▶ [Exercise description]: Within the listing below, count the lines that have the string "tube". Answer with that number only.

------ Supplied data

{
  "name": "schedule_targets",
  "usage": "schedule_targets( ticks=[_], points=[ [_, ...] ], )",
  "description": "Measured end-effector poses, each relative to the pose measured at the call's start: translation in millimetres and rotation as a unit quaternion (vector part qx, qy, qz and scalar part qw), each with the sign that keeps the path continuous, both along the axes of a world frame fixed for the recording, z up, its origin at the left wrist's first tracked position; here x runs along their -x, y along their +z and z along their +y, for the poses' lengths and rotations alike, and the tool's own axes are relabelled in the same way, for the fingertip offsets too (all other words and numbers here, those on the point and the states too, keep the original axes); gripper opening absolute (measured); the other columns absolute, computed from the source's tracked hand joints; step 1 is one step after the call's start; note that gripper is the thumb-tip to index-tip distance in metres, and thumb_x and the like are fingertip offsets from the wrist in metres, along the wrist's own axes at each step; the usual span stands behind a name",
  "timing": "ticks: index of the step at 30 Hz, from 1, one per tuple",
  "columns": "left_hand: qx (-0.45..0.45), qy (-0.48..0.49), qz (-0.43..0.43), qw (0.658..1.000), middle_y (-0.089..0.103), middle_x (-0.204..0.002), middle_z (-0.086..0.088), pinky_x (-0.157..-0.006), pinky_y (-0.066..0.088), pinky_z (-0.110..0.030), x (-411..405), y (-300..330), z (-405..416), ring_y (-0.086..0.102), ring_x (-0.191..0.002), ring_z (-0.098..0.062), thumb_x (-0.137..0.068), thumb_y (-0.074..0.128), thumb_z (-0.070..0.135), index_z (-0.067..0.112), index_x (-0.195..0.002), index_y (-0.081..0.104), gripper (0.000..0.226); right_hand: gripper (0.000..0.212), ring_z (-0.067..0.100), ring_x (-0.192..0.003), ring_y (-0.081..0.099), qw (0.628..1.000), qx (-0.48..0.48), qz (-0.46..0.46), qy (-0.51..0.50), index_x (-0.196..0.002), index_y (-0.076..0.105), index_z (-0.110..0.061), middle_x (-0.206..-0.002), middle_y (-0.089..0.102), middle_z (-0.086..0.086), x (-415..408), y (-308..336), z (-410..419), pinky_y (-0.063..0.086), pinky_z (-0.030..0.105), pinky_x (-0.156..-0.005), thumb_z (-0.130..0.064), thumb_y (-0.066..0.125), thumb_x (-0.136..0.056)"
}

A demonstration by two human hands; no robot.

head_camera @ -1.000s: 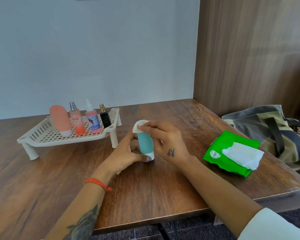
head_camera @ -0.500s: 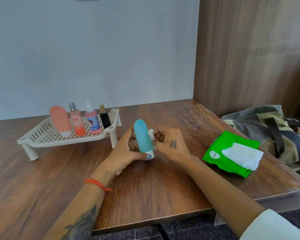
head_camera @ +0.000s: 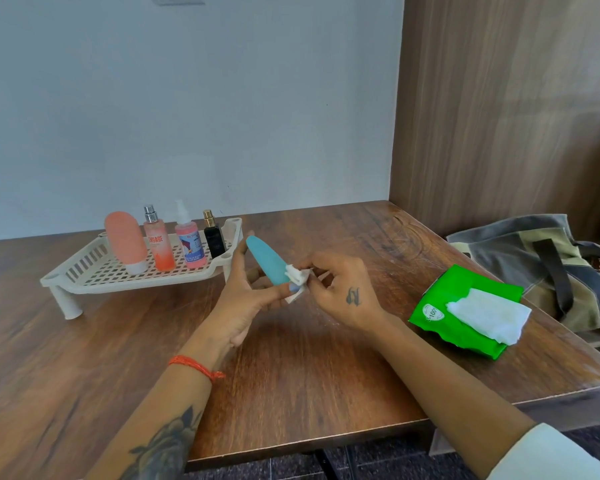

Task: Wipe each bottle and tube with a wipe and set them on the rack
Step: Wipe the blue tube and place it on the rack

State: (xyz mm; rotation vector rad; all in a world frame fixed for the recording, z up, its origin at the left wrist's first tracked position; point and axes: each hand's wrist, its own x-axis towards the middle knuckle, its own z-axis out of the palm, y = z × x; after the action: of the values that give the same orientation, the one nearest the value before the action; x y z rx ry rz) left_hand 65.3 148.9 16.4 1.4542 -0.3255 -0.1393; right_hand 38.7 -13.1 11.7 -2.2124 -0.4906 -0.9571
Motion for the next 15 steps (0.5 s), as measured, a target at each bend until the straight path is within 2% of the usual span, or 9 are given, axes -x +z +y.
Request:
schedule_targets(
  ticks=[3, 6, 8, 10, 11, 13, 15],
  points=[
    [0.017, -0.002, 0.01, 1.0, 0.054, -0.125, -0.01, -0.085, 0.055, -0.045, 0.2, 0.4, -0.4, 0.061, -0.11, -0.025, -0.049, 0.08, 0.009, 0.045, -0.14, 0.023, 0.113, 0.018, -0.012, -0.064, 0.054, 0.999, -0.022, 0.02, 0.015, -0.09, 0.072, -0.014, -0.082, 0.066, -0.013, -1.2, 0.5, -0.5, 0.042, 0.001, -0.061, -0.001, 0.066, -0.079],
    [0.048, -0.008, 0.02, 0.999, 0.054, -0.125, -0.011, -0.077, 0.059, -0.039, 0.8, 1.3, -1.0, 0.062, -0.107, -0.024, -0.051, 0.077, 0.007, 0.049, -0.129, 0.03, 0.1, 0.014, -0.007, -0.062, 0.053, 0.997, -0.035, 0.074, -0.007, -0.089, 0.072, -0.012, -0.083, 0.071, -0.001, -3.1, -0.9, -2.7, 0.041, 0.002, -0.059, -0.003, 0.065, -0.081],
    [0.067, -0.003, 0.025, 0.997, 0.056, -0.121, -0.011, -0.073, 0.06, -0.038, 1.5, 2.5, -1.4, 0.062, -0.106, -0.024, -0.053, 0.076, 0.007, 0.05, -0.12, 0.033, 0.09, 0.016, -0.004, -0.063, 0.052, 0.996, -0.036, 0.074, -0.034, -0.095, 0.071, -0.011, -0.086, 0.072, 0.002, -3.7, -2.0, -2.8, 0.04, 0.001, -0.058, -0.004, 0.064, -0.082],
    [0.08, 0.004, 0.027, 0.996, 0.058, -0.115, -0.01, -0.068, 0.06, -0.035, 2.1, 3.7, -1.9, 0.064, -0.1, -0.022, -0.056, 0.074, 0.007, 0.047, -0.12, 0.033, 0.086, 0.022, 0.002, -0.073, 0.06, 0.997, -0.056, 0.031, -0.047, -0.103, 0.068, -0.009, -0.094, 0.071, 0.002, -2.5, -0.7, -1.7, 0.045, 0.003, -0.061, -0.004, 0.063, -0.082],
    [0.085, 0.008, 0.028, 0.996, 0.06, -0.112, -0.009, -0.068, 0.06, -0.035, 2.2, 4.3, -2.3, 0.066, -0.096, -0.02, -0.057, 0.073, 0.008, 0.045, -0.122, 0.032, 0.085, 0.022, 0.008, -0.075, 0.063, 0.997, -0.057, -0.007, -0.047, -0.103, 0.067, -0.01, -0.095, 0.071, 0.002, -1.8, 0.1, -1.1, 0.05, 0.01, -0.061, -0.004, 0.063, -0.083],
    [0.09, 0.014, 0.027, 0.995, 0.062, -0.107, -0.007, -0.069, 0.06, -0.035, 2.3, 5.3, -2.3, 0.069, -0.089, -0.018, -0.06, 0.072, 0.013, 0.041, -0.127, 0.03, 0.084, 0.019, 0.014, -0.071, 0.064, 0.994, -0.016, -0.101, -0.048, -0.097, 0.067, -0.013, -0.089, 0.07, 0.0, -0.6, 0.1, -1.2, 0.054, 0.03, -0.054, -0.004, 0.06, -0.082],
    [0.094, 0.02, 0.023, 0.995, 0.065, -0.106, -0.008, -0.068, 0.06, -0.034, 1.6, 5.3, -1.7, 0.071, -0.083, -0.019, -0.062, 0.071, 0.017, 0.038, -0.129, 0.03, 0.082, 0.019, 0.017, -0.074, 0.062, 0.982, 0.055, -0.171, -0.052, -0.093, 0.069, -0.015, -0.091, 0.069, 0.0, 0.4, -1.2, -1.9, 0.052, 0.033, -0.053, -0.005, 0.057, -0.081]
  ],
)
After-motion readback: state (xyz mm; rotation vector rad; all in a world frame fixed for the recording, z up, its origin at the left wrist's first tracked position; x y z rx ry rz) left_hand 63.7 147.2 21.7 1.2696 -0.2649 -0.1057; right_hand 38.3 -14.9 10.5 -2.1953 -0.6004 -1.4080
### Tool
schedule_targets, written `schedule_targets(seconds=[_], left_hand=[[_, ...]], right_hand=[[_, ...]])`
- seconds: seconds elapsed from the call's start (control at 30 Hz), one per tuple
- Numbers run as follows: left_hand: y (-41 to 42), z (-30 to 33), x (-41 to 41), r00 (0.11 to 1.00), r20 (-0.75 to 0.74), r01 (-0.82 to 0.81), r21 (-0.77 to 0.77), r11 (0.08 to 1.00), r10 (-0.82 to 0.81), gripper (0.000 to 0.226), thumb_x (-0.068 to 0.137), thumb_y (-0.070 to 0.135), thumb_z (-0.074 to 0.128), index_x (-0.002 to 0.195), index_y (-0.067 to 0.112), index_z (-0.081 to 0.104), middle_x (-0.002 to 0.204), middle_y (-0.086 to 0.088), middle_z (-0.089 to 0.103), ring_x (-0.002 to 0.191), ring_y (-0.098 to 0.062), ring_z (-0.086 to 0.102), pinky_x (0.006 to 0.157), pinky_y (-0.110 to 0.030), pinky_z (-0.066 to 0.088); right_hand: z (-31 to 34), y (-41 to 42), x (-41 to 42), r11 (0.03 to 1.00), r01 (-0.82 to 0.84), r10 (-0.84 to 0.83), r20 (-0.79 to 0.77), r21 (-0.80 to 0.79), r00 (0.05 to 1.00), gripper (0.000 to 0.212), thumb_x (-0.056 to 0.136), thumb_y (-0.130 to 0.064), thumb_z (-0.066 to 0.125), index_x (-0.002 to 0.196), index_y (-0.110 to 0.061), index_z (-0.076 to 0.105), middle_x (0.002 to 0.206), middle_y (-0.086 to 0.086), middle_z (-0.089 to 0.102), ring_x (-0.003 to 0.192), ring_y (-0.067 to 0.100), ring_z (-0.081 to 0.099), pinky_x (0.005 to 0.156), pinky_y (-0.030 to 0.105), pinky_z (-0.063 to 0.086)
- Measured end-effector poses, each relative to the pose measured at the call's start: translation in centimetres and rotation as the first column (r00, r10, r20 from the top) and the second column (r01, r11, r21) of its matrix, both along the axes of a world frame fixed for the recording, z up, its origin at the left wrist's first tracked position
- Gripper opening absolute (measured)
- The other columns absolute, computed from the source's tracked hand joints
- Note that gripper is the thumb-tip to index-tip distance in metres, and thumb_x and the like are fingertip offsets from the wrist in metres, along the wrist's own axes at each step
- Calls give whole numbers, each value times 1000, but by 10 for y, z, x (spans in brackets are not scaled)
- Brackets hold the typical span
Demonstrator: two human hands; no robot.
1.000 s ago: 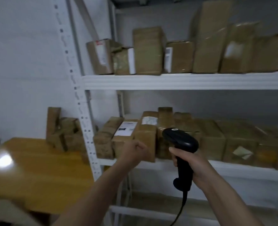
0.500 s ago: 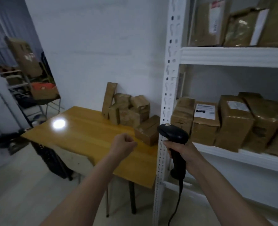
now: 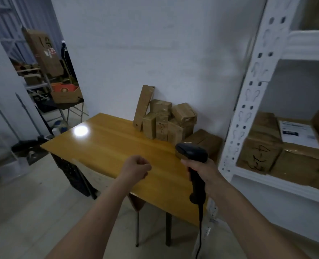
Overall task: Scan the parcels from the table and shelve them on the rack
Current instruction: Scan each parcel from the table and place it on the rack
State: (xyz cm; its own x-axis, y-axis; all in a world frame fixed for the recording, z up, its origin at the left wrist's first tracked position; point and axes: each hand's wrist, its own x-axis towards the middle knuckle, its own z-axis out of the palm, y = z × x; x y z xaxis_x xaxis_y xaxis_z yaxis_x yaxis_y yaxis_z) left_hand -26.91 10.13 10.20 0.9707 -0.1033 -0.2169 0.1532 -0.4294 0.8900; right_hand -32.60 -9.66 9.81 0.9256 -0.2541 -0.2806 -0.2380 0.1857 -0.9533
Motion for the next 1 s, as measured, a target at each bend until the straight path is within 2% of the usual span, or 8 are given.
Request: schedule_targets(seconds=[0.1,0.3,0.43,0.57,0.67,0.8,0.9,1.0], left_hand=[[4,-11,42,1000,21,-4,40,999,3,11,88,5,65,80,9,58,74,-7,57,68,-22,56,69,-37,51],[-14,-18,144,993,65,88,177,980,-101,17,91,10,63,77,14,55,73,-6,55,71,-26,55,74,-48,52],[-31,-27,207,975,109,154,283,947,-192,19,92,12,61,78,19,52,79,-4,56,75,-26,56,69,-39,47],[-41,-49,250,956,119,197,417,887,-268,23,92,13,61,75,22,48,78,2,53,70,-16,51,58,-24,38],[-54,-61,274,941,90,244,489,837,-327,17,91,16,61,79,22,50,81,3,55,73,-15,52,60,-25,40],[-86,-64,307,908,77,314,524,792,-411,14,91,17,60,81,21,51,83,2,56,72,-13,52,59,-26,41],[-112,-62,330,878,61,374,530,761,-474,7,92,19,59,96,18,54,93,1,59,77,-14,55,64,-28,45],[-135,-64,352,854,3,454,482,749,-520,38,92,25,61,125,18,42,106,-1,58,92,-21,59,73,-35,51]], right_hand=[[-9,2,38,1000,13,-13,-5,-17,1000,26,81,-10,75,62,-7,58,53,6,53,45,18,49,48,25,42],[-21,-8,129,994,106,-107,-107,-21,988,32,81,-16,76,57,-8,56,53,7,52,49,22,49,56,31,42],[-26,-19,178,989,150,-151,-136,-21,979,31,83,-17,75,60,-7,56,55,8,51,51,22,48,59,34,42],[-30,-27,209,969,243,-234,-166,36,958,15,81,-10,76,76,-5,63,60,7,55,53,19,50,54,31,43],[-31,-35,222,958,280,-265,-184,60,947,12,80,-8,76,85,-5,66,62,7,56,53,18,51,53,29,44],[-35,-51,233,933,353,-333,-209,67,920,11,80,-10,76,84,-6,66,61,4,57,52,15,53,51,26,46],[-39,-59,238,910,411,-389,-225,55,893,12,81,-10,76,86,-5,67,60,4,57,52,16,53,52,27,46],[-40,-64,247,871,491,-472,-224,35,853,12,80,-9,76,87,-6,67,60,5,58,52,17,53,53,28,45]])
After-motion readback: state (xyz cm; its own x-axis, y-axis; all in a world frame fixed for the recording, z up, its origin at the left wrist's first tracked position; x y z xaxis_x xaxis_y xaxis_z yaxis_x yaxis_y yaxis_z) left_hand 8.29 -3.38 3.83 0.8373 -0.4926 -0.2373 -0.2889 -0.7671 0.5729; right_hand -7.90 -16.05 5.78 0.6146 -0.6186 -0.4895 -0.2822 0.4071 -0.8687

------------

▶ [Task response]: 2